L’Ukraine lorgne sur l’A-10C Thunderbolt II et l’AH-1W Super Cobra.

Il se pourrait que le Warthog fasse enfin ce pourquoi il a été conçu dans les années 1970 : bousiller du char russe ! Par la voix d’un de ses plus hauts gradés la défense ukrainienne vient officiellement de demander aux États-Unis la fourniture d’avions d’attaque au sol Fairchild-Republic A-10C Thunderbolt II et d’hélicoptères de combat Bell AH-1W Super Cobra. Mélanger les deux aéronefs dans la même demande est quelque chose d’assez malin puisqu’ils sont totalement complémentaires et que le second est disponible dans des délais très courts. En effet ce modèle ne sert plus dans l’US Marines Corps, les exemplaires ayant été stockés à Davis Monthan AFB.

Tous les Bell AH-1W Super Cobra qui servaient donc dans l’US Marines Corps ainsi que la petit poignée qu’utilisa l’US Navy en soutien pour des essais en vol sont désormais sous cocons. Enfin ceux qui n’ont pas été ferraillés. Et ça les Ukrainiens le savent bien. En outre le Fairchild-Republic A-10C Thunderbolt II est sur la pente descendante de sa carrière, notamment en raison de la généralisation des livraisons de Lockheed-Martin F-35A Lightning II dans l’US Air Force. Qu’on le veuille ou non, que l’on soit ou non d’accord avec cela le chasseur de 5e génération est aussi le successeur désigné de ce mythique tueur de chars. Pour l’instant Kyïv ne réclame pas de chasseurs multi-rôles furtifs afin de bouter l’envahisseur russe hors de son territoire, Crimée comprise.

Alors que les premiers General Dynamics F-16AM/BM Fighting Falcon ex européens sont attendus d’ici quelques semaines l’officialisation de la volonté d’acquérir des A-10C n’a rien de surprenante. C’est un avion dont Moscou s’est toujours méfiée, d’abord sous l’ère soviétique puis aujourd’hui russe. Il faut dire qu’il a largement démontré ses capacités air-sol, que ce soit dans la destruction de colonnes de chars comme en Irak début 1991 ou bien dans la guerre asymétrique en Afghanistan à partir de fin 2001 et en Irak/Syrie dès 2014. Des pilotes ukrainiens aux commandes de Warthog représenteraient à coup sûr une menace sérieuse pour les artilleurs et tankistes russes. Enfin ça c’est sur le papier.
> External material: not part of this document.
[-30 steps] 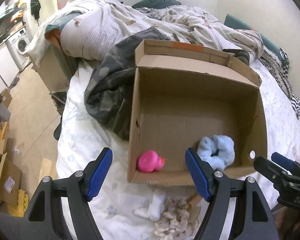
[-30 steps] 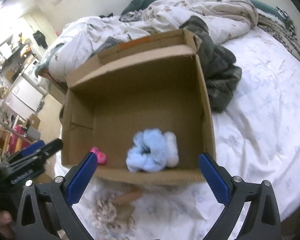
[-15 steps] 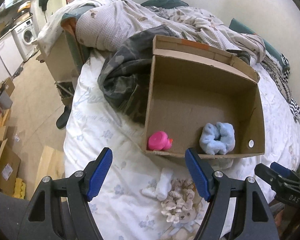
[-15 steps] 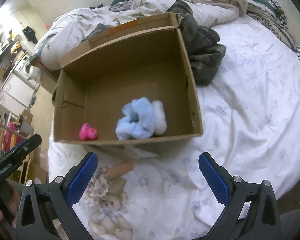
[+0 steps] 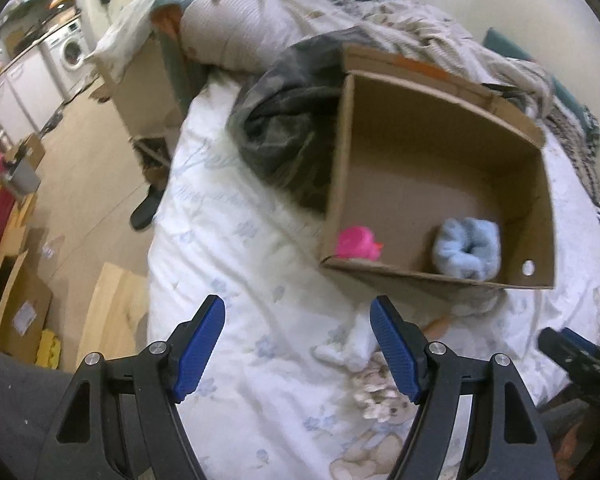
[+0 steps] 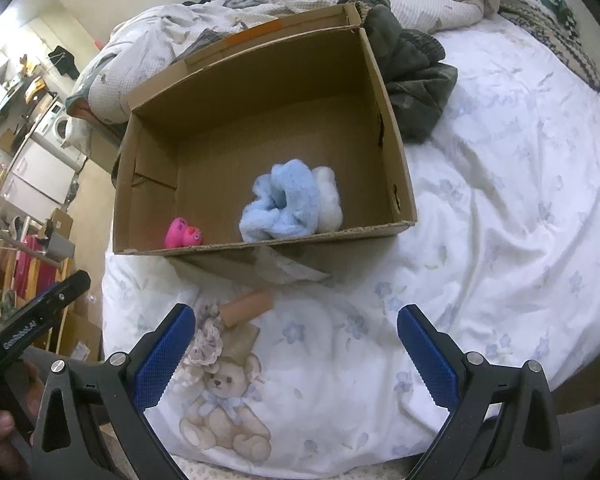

Car la réalité est un poil plus compliquée. D’abord si la très grande majorité des pilotes d’A-10 Thunderbolt II adorent leur avion tous reconnaissent qu’il est parfois très compliqué à prendre en main. D’autant plus qu’aucune version biplace de transformation opérationnelle n’existe. Il faut donc apprendre de zéro dessus. Moins simple de ce fait de se familiariser avec la machine que par exemple avec un F-16AM ou même un F-16C pour lequel les biplaces sont encore légions. Surtout impossible d’aller se former en Europe l’US Air Force est la seule force utilisatrice de ce puissant avion d’attaque. Alors bien sûr le phacochère américain serait une monture idéal pour les pilotes ukrainiens formés sur Sukhoi Su-25 Frogfoot puisque ce dernier fut en son temps la réponse soviétique à son apparition. Sauf que les deux avions sont au final très différents et ne relèvent même pas de la même logique doctrinale. En fait l’avion dont l’idée même se rapprocherait le plus dans l’histoire soviétique du A-10 est feu l’Ilyushin Il-40 Brawny conçu au début des années 1950 comme un successeur (avorté) du génialissime Il-10 Beast. Le Su-25 n’est pas vraiment, contrairement à l’avion américain, un tueur de chars ou Shturmovik en russe. C’est un avion d’attaque au sol, d’appui aérien rapproché, excellent dans les deux cas mais auquel il manque un réel armement offensive interne. Le passage, la transition en fait, entre le Su-25 Frogfoot et l’A-10 Thunderbolt II n’a donc rien de logique. Ce n’est pas pour rien si aucun des pays de l’OTAN jadis rattachés au Pacte de Varsovie ne chercha jamais à échanger ses vieux Sukhoi pour des Fairchild-Republic. Ils l’avaient bien compris.

Tout ça pour dire que la décision d’acquérir des A-10C Thunderbolt II dans l’urgence de la guerre contre l’envahisseur russe a tout d’une fausse bonne idée. Et c’est là que la demande du colonel général Oleksandr Syrskyi prend tout son sens. Le chef d’état-major des forces terrestres ukrainiennes indique qu’il se verrait bien doter d’hélicoptères de combat Bell AH-1W Super Cobra. Tout comme le Warthog celui-ci est un tueur de chars et tout comme l’avion d’attaque ce biturbine a fait ses preuves dans les mêmes conflits aussi bien en antichar qu’en appui tactique rapproché. Surtout il est donc totalement disponible, à condition bien sûr que les exemplaires en question soient remis en condition opérationnelle après avoir quitté leurs cocons.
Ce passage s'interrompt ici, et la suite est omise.